自噬的抑制可有效增强肿瘤化疗疗效，但如何在肿瘤微环境下高效抑制肿瘤细胞自噬仍是重要挑战。项目前期发展了溶酶体酸性环境可激活的聚肽，可通过破坏溶酶体膜抑制细胞自噬，但这类聚肽细胞摄取效率低，限制了其疗效。在此基础上，项目拟利用肿瘤组织及溶酶体酸性环境，发展分级激活型聚肽。使用1-环己烯-1,2-二羧酸酐（CDA）及柠康酸酐（MMA）修饰聚肽侧基氨基，分别生成对肿瘤酸度及溶酶体酸度响应的酰胺键。在中性条件下，聚肽呈低毒的非螺旋结构，细胞摄取效率低。而在肿瘤组织，氨基与CDA反应生成的酰胺键断裂，聚肽转变为正电性，易被细胞摄取；进入细胞溶酶体后，氨基与MMA反应生成的酰胺键断裂，聚肽转变为螺旋结构，破坏溶酶体膜，抑制细胞自噬。项目拟在不同pH下，研究聚肽被细胞摄取情况及破膜活性的激活，及其抑制细胞自噬的机制；在体内外评估聚肽与化疗药物的联合抗癌疗效。项目将为肿瘤组织内细胞自噬的抑制提供新策略。

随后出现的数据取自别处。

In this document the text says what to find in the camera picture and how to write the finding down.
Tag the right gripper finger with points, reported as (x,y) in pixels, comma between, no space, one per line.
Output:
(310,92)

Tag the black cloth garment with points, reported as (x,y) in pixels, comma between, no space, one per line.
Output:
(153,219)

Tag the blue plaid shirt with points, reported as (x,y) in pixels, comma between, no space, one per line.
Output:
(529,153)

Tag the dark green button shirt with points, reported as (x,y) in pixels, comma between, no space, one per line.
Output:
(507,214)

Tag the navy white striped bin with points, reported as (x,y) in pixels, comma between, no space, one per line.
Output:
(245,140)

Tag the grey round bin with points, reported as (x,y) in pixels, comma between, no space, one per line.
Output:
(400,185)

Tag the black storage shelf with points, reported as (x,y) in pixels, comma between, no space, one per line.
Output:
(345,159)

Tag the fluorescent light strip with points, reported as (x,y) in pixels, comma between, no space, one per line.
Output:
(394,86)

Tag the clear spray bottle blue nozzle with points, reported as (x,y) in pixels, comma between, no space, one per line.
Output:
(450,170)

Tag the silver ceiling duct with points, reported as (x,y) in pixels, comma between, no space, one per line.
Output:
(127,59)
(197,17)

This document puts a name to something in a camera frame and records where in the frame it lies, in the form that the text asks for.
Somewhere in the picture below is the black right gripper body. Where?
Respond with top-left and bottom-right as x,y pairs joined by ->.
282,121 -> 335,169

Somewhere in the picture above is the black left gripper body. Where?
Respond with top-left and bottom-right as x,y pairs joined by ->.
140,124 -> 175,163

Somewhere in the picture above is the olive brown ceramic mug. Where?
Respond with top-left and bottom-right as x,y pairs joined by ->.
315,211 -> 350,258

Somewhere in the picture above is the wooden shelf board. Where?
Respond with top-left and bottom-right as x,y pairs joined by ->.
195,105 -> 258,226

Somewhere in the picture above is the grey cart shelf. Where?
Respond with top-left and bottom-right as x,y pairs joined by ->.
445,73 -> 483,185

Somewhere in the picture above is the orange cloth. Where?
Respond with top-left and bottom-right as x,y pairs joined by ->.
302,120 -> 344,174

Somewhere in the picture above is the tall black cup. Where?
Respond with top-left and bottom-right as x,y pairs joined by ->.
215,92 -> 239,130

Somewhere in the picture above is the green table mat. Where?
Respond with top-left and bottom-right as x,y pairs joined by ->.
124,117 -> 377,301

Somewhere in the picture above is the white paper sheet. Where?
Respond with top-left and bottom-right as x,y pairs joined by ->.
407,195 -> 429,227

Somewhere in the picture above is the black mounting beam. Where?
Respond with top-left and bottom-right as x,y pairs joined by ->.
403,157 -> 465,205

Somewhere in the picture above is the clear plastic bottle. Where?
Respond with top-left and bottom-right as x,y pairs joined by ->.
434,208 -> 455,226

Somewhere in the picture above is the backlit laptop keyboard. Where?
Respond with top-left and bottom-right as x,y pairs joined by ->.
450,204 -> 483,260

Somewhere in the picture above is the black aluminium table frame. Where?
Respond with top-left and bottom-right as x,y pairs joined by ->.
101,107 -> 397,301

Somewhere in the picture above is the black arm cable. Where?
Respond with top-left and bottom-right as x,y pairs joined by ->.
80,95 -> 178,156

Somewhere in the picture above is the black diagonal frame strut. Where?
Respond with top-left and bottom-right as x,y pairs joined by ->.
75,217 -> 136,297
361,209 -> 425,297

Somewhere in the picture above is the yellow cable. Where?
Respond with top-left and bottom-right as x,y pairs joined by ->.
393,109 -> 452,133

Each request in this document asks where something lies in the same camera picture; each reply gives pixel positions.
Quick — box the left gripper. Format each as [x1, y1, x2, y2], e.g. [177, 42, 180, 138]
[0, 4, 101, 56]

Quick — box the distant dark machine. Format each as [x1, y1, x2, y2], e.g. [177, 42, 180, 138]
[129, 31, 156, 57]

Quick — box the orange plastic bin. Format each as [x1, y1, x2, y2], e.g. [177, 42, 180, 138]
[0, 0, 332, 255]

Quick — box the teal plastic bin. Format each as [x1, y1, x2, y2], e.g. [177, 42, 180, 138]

针对肿瘤耐药问题，我们通过以下两个方面来研究：.1、自噬的抑制可有效增强肿瘤化疗疗效，但如何在肿瘤微环境下高效抑制肿瘤细胞自噬仍是重要挑战。项目利用肿瘤组织及溶酶体酸性环境，发展分级激活型聚肽。使用1-环己烯-1,2-二羧酸酐（CDA）及柠康酸酐（MMA）修饰聚肽侧基氨基，分别生成对肿瘤酸度及溶酶体酸度响应的酰胺键。在中性条件下，聚肽呈低毒的非螺旋结构，细胞摄取效率低。而在肿瘤组织，氨基与CDA反应生成的酰胺键断裂，聚肽转变为正电性，易被细胞摄取；进入细胞溶酶体后，氨基与MMA反应生成的酰胺键断裂，聚肽转变为螺旋结构，破坏溶酶体膜，抑制细胞自噬。项目在不同pH下，研究聚肽被细胞摄取情况及破膜活性的激活，及其抑制细胞自噬的机制；在体外评估聚肽与化疗药物的联合抗癌疗效。项目将为肿瘤组织内细胞自噬的抑制提供新策略。.2、通过破坏细胞膜来诱导细胞死亡可以绕过靶细胞的胞内信号通路，忽略肿瘤细胞耐药和代谢异质性，为治疗耐药肿瘤开辟一种有前景的策略。然而，在肿瘤和正常组织之间细微差异的背景下实现高选择性破膜仍是一个挑战。在这里，我们开发了一种“质子晶体管”纳米洗涤剂（pTNTs），它可以放大和转换肿瘤组织的微小的pH扰动信号，将之转化为破膜活性的信号，用于选择性癌症治疗。我们筛选得到了性能最好的pTNT P(C6-Bn20)在0.1 pH转变条件下，其细胞毒性变化可达32倍。P(C6-Bn20)由聚乙二醇（PEG）和pH响应的破膜区域组成（叔胺段（乙基哌啶（C6））和疏水段（苄基））。在生理pH值（pH 7.4）下，P(C6-Bn20)自组装成中性纳米粒子，其疏水内核被PEG壳屏蔽，为无活性状态，在800 μg/mL孵育24小时后表现出最小的毒性。在肿瘤酸度下，C6质子化的急剧转变诱导P(C6-Bn20)转变为具有活性的阳离子纳米颗粒，从而产生了强大的破膜活性。P(C6-Bn20)在小鼠肿瘤模型显示出很高的抗肿瘤疗效，并在小鼠中具有良好的耐受性。因而我们的破膜材料设计将会是一种有前途的选择性癌症治疗策略。